# WHAT IS REQUIRED:
Filter the listing below, keeping every line that holds "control".

# GIVEN INFORMATION:
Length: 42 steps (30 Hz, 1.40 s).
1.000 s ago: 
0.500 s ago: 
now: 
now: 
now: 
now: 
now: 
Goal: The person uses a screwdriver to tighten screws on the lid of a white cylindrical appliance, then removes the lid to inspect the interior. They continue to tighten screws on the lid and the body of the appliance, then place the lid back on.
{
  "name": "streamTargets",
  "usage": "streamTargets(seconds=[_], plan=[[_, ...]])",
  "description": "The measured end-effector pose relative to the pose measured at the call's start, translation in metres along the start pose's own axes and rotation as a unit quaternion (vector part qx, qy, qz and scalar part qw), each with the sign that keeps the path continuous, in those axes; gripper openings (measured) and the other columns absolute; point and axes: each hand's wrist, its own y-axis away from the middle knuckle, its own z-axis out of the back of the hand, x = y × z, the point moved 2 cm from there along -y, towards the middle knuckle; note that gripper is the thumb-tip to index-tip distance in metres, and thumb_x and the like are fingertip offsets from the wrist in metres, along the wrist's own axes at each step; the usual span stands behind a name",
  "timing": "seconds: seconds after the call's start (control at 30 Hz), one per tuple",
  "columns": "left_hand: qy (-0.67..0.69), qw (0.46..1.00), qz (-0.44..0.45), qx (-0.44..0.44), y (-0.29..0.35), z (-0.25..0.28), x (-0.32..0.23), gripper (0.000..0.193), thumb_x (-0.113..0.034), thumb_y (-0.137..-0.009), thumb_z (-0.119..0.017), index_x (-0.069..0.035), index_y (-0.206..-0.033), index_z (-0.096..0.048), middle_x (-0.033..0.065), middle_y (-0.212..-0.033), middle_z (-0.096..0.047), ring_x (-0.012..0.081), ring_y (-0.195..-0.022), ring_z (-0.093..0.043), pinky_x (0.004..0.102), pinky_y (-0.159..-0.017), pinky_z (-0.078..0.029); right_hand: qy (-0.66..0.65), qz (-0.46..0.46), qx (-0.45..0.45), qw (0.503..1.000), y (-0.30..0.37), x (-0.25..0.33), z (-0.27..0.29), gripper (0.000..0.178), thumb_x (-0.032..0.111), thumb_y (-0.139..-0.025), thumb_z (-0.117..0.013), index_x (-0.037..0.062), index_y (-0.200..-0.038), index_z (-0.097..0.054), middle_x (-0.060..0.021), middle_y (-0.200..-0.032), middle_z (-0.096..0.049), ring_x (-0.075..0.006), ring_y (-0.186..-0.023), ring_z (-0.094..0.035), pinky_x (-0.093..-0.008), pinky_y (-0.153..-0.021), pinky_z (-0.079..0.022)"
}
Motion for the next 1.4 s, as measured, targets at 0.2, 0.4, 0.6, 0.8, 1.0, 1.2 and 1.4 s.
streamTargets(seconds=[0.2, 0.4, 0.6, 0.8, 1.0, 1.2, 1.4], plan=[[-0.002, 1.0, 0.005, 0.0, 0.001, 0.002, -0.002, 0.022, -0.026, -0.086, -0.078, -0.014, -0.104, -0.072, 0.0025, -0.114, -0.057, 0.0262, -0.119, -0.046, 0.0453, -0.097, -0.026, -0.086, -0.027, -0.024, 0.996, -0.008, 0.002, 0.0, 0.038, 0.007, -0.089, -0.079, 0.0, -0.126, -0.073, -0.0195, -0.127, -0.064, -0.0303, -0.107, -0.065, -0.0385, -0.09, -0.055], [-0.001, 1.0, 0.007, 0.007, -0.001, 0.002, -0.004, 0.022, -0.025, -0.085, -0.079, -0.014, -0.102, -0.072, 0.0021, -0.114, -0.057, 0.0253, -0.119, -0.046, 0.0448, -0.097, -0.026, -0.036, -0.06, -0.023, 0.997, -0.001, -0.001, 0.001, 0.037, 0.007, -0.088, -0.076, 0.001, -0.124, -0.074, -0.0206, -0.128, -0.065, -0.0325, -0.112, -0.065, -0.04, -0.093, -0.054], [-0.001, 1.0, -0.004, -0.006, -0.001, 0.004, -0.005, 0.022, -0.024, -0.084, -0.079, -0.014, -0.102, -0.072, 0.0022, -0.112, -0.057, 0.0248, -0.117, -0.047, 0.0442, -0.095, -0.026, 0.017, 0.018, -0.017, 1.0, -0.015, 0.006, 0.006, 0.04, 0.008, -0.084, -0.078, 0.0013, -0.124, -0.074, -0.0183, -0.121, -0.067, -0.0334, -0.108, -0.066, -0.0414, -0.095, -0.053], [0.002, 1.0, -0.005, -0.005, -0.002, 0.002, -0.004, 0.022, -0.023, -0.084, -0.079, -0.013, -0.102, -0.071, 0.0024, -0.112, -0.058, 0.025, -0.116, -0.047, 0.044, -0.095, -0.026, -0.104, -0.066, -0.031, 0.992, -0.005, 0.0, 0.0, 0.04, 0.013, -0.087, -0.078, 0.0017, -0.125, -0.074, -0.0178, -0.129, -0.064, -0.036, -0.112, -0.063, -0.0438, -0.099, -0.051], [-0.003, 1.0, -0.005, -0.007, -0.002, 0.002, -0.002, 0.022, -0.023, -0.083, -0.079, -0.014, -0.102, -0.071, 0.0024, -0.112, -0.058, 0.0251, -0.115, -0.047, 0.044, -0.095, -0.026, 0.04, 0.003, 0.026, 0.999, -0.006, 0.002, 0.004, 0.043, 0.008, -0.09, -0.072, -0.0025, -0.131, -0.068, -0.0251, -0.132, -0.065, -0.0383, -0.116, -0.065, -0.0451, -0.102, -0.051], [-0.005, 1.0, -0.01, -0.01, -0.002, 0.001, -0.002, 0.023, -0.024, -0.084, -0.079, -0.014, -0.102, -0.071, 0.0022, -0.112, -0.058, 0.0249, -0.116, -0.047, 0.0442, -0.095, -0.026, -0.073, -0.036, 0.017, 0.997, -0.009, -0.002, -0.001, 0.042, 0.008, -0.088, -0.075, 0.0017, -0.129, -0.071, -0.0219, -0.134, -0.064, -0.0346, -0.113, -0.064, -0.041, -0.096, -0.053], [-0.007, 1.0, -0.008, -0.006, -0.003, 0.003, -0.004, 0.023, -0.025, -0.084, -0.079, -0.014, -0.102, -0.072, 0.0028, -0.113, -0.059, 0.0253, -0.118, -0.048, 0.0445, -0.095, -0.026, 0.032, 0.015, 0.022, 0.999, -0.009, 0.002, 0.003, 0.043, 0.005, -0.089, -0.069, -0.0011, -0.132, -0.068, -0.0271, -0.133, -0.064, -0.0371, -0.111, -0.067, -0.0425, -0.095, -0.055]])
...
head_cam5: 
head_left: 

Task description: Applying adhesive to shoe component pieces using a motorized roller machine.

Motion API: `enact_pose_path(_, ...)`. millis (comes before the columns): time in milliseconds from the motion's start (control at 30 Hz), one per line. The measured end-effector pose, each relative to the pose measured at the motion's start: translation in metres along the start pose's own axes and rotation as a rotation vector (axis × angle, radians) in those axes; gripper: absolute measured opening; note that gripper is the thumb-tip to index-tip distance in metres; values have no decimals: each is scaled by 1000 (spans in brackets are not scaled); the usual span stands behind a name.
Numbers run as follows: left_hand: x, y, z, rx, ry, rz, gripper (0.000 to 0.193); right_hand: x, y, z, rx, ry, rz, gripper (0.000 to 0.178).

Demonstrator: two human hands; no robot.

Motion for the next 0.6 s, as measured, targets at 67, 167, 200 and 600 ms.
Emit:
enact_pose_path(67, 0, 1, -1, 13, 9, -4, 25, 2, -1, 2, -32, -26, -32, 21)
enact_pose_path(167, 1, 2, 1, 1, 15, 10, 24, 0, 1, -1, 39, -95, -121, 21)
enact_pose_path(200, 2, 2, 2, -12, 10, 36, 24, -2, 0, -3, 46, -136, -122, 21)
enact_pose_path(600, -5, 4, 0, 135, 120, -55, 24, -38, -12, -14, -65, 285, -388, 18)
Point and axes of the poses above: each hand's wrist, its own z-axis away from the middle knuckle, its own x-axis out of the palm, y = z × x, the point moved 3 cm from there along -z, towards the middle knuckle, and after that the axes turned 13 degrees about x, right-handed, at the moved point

# SOLVED PROBLEM:
  "timing": "seconds: seconds after the call's start (control at 30 Hz), one per tuple",
Motion API: `enact_pose_path(_, ...)`. millis (comes before the columns): time in milliseconds from the motion's start (control at 30 Hz), one per line. The measured end-effector pose, each relative to the pose measured at the motion's start: translation in metres along the start pose's own axes and rotation as a rotation vector (axis × angle, radians) in those axes; gripper: absolute measured opening; note that gripper is the thumb-tip to index-tip distance in metres; values have no decimals: each is scaled by 1000 (spans in brackets are not scaled); the usual span stands behind a name.

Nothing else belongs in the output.